**Assigned task**
Each line holding the word "pink" must appear in the answer, copied from the entries.

[Records contained in a dataset]
============================================================

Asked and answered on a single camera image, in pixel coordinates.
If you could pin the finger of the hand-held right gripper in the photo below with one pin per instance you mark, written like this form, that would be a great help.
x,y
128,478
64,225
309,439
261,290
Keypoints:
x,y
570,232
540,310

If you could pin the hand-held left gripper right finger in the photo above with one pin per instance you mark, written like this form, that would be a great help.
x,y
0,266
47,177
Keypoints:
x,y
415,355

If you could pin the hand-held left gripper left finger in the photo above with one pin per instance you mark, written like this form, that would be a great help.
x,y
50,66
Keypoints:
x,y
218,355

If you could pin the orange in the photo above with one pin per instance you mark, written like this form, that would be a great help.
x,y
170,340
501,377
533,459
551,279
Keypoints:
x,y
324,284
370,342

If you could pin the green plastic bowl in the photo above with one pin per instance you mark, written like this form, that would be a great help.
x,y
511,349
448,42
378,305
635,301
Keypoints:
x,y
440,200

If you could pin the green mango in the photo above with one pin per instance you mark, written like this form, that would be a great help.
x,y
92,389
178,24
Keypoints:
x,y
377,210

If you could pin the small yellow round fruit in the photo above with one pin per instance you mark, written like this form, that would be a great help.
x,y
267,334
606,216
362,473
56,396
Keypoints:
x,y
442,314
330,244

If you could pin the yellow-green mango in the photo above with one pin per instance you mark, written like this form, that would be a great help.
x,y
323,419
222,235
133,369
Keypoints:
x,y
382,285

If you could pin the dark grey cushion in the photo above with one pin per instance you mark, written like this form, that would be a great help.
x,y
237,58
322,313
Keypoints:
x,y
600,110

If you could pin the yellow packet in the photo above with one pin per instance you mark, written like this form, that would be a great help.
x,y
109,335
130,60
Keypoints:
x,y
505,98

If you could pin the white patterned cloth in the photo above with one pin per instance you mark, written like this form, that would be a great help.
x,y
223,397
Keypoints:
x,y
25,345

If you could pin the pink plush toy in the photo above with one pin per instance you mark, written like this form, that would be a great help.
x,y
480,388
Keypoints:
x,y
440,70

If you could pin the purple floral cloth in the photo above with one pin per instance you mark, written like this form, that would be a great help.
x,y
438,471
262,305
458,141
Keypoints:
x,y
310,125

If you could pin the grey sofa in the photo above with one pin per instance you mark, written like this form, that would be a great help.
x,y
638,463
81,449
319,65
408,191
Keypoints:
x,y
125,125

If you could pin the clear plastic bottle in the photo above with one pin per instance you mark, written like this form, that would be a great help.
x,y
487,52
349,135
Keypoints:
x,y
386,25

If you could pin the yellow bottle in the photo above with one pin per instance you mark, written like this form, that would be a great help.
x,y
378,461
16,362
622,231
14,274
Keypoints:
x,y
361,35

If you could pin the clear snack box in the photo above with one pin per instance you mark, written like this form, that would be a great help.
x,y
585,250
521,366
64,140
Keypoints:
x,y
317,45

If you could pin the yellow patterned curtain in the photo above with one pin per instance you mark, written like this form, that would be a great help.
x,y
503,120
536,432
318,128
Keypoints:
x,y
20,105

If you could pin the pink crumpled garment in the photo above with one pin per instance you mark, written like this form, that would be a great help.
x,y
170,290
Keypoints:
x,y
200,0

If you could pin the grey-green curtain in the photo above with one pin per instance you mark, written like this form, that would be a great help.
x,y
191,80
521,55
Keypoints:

============================================================

**Your response**
If you could pin the pink plush toy in the photo above with one pin per instance you mark, written like this form, that would be a great help.
If you could pin the pink crumpled garment in the photo above with one pin per instance you mark, written like this form, that would be a great help.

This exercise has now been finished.